High-level Design


Our goal was to create a game as close to Duck Hunt as feasibly possible on this microcontroller.  We found that there were several limitations placed upon us with this restriction which we will discuss later. 


The game starts with several introduction screens that display the name of the game the creators, and an explanation of how to use the menu system.  The user then has the choice between playing with one duck or two, as in the original Duck Hunt.  However due to hardware limitations we were not able to make two ducks fly simultaneously.  This was because we were only able to check whether the light gun had detected a hit once a line.  Therefore if we had two ducks on the same line we would have been unable to determine which had been hit.  In order to implement the two duck option we simply had them appear consecutively instead of simultaneously.  In either the one duck or two duck game you only get 3 shots per round, making the two duck game significantly harder.  The user can toggle between which game they want by shooting off the screen and then shooting the screen to select the option they want.


The user then has the option to select between three difficulty levels, easy, medium, and hard.  On easy the duck moves around at a normal speed, and the target area is larger than normal (see the program/hardware section for details on how the gun works).  On medium the duck moves at the normal speed, but the target size is not enlarged.  On hard the duck moves much faster, but the target is enlarged as in the easy case.  We found that these difficulties seemed fair, and made the game much more challenging.  Additionally, more points were given for shooting ducks on the harder settings. 


In either game type the were a total of 10 ducks per level, meaning 10 rounds in the one duck case, and 5 rounds in the two duck case.  After each level the user was told whether he had shot enough ducks to proceed to the next round.  The number of ducks needed increased as the levels increased. 

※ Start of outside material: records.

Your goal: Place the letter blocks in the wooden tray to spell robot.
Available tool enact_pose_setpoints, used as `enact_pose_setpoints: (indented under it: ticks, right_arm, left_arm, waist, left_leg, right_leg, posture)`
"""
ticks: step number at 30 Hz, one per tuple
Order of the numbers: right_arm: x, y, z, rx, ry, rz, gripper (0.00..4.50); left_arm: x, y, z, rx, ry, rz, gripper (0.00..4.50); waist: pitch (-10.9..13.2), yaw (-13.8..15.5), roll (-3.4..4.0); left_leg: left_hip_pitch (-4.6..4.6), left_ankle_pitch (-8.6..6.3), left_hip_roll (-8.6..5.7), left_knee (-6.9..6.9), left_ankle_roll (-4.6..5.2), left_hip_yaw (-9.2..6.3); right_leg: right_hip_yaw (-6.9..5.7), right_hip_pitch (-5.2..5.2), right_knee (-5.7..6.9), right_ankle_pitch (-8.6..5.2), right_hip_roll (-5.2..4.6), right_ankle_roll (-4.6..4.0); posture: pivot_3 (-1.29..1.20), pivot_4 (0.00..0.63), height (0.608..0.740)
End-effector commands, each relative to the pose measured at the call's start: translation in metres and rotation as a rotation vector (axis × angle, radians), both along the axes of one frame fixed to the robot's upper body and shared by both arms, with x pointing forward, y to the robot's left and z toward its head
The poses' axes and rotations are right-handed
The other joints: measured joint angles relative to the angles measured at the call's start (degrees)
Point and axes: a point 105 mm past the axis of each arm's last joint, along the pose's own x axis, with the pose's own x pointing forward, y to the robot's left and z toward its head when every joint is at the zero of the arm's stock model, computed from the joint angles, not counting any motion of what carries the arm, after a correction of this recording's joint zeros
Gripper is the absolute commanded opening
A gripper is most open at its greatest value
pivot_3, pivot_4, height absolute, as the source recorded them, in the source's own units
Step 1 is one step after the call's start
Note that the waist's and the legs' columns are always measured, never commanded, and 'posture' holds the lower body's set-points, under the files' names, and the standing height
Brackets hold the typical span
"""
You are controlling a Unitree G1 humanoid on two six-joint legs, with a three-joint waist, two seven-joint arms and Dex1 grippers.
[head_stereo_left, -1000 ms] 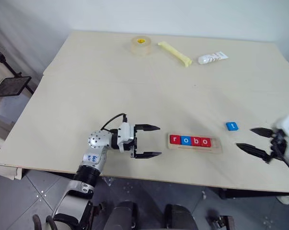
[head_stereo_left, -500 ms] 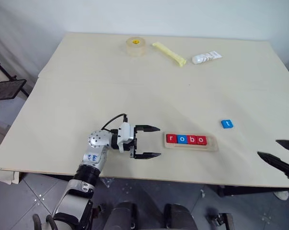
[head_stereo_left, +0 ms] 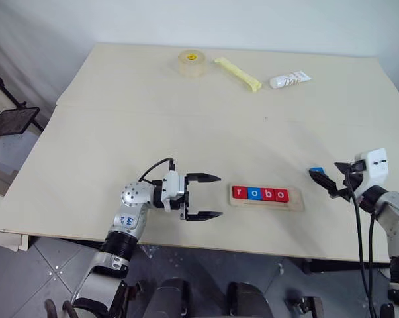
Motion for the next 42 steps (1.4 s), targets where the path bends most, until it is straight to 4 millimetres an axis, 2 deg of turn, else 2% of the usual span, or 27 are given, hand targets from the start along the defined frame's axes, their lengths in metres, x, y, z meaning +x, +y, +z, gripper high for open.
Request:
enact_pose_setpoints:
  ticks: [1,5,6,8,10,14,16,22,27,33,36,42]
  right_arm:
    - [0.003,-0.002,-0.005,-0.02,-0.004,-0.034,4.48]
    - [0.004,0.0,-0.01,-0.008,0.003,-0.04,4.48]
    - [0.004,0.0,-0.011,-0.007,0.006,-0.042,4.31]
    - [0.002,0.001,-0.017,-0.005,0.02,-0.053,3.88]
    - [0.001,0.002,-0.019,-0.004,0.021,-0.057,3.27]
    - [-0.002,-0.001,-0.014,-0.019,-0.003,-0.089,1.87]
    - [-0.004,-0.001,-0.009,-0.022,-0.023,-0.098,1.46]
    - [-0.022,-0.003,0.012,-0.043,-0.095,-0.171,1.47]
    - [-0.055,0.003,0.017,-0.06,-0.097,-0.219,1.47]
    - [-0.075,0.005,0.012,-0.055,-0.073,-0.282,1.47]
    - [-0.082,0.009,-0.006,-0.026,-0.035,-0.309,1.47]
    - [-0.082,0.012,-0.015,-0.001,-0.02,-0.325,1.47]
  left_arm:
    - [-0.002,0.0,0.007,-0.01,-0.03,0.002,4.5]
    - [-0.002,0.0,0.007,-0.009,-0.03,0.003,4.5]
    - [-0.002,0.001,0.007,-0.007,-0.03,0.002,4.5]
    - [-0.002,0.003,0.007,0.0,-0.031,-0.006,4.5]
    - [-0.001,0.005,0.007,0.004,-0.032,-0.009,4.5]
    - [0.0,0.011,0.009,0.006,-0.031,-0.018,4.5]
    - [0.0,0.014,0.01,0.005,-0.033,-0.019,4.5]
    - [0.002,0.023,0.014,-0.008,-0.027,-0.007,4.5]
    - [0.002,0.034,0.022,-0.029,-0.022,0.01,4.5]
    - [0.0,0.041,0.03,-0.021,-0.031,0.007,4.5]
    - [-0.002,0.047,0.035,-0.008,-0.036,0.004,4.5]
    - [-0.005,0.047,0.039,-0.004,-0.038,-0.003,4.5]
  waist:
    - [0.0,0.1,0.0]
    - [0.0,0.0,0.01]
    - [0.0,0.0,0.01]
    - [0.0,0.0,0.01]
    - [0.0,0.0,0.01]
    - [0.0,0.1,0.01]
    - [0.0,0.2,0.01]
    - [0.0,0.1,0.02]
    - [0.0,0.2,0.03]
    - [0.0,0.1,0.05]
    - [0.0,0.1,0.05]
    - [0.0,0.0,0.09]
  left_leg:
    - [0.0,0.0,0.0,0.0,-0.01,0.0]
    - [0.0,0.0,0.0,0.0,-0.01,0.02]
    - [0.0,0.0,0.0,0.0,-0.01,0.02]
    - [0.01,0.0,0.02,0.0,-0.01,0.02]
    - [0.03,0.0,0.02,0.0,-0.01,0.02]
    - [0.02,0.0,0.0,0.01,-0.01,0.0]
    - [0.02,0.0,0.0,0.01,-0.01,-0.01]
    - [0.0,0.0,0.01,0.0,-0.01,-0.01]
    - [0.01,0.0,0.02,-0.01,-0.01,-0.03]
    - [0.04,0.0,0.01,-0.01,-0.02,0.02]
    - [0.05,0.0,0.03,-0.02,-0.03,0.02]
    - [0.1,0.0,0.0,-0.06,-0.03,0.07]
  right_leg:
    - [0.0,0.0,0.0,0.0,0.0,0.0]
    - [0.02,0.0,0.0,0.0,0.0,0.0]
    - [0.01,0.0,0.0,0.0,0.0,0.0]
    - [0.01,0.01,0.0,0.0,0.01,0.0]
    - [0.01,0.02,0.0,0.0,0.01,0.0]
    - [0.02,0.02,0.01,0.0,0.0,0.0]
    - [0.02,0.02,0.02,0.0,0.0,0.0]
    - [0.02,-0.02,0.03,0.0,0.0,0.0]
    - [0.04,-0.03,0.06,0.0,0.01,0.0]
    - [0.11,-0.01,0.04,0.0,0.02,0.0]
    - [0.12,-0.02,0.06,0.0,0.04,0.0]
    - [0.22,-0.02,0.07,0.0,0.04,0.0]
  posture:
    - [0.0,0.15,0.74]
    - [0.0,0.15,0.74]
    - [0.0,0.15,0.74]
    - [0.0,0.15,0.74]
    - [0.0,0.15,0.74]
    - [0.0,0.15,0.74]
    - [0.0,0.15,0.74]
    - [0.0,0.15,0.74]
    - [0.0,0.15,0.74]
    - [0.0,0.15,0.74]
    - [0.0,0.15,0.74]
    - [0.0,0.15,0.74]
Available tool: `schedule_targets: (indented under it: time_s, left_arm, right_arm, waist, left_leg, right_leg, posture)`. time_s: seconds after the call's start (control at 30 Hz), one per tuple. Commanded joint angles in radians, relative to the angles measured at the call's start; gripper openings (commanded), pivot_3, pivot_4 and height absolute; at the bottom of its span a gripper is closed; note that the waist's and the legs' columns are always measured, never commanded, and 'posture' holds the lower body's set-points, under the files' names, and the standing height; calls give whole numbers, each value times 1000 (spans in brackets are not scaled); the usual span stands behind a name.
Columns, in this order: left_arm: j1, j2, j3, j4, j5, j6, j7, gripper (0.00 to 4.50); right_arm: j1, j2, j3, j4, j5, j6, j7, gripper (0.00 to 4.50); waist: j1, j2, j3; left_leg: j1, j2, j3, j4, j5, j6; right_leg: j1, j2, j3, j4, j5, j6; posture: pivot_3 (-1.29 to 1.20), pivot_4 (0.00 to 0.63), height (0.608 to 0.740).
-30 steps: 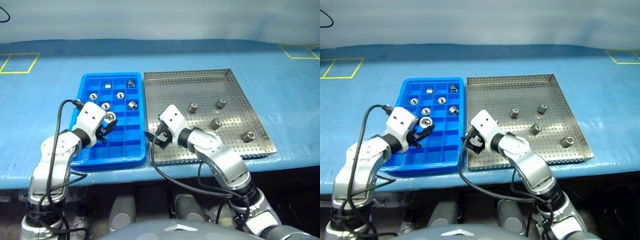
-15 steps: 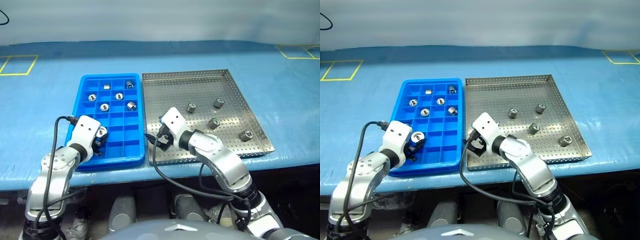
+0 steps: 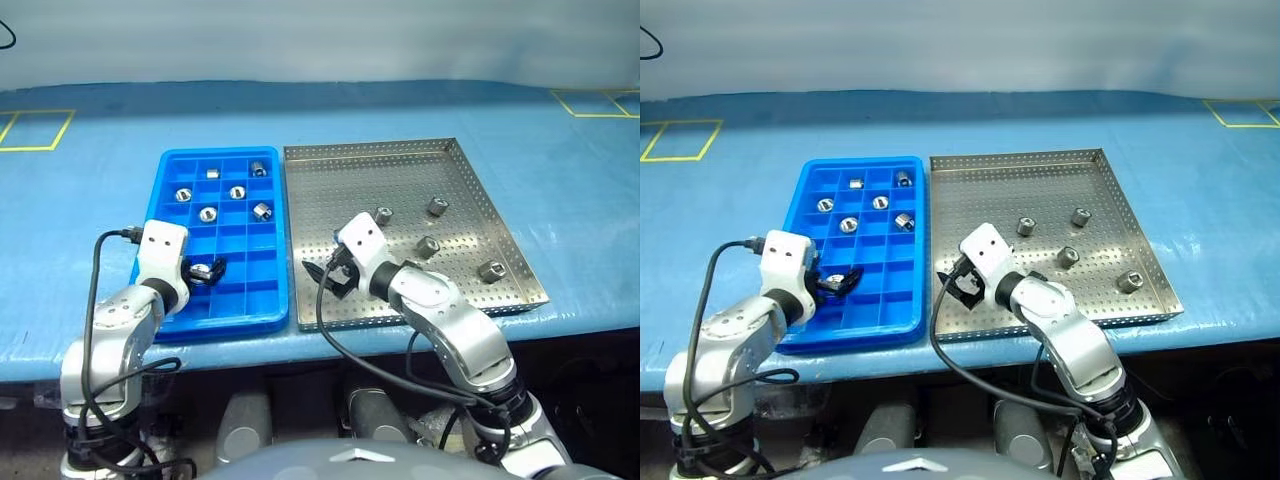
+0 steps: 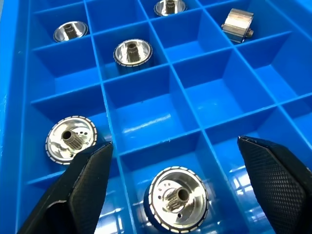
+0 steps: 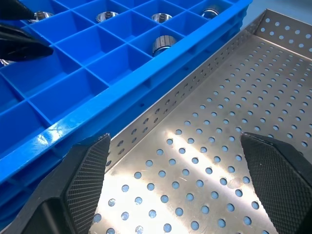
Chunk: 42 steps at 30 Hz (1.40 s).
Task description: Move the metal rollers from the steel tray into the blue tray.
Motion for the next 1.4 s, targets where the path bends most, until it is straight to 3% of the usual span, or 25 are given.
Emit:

The movement of the duck was determined by a very simple algorithm that simply made the duck appear to bounce off of the walls of the screen.  We found that when the duck would change directions randomly, the game was too difficult to enjoy.  We found that this was a good balance, because while you could better anticipate where the duck was going, you could not wait too long or the duck would fly away. 


We tried to implement some background to the game, but ran into several hardware limitations.  For this to have worked we would have needed to clear the background on every trigger pull, however we found that with even a small amount of lines drawn on the screen this process would take too long, and created screen artifacts that ruined the game. 


Our final touch on the game was to add sound.  During the introduction screens you get to listen to our version of the Cornell Alma Mater.  Whenever a duck is killed, a falling sound is made.  When a duck flies away a flapping sound is made.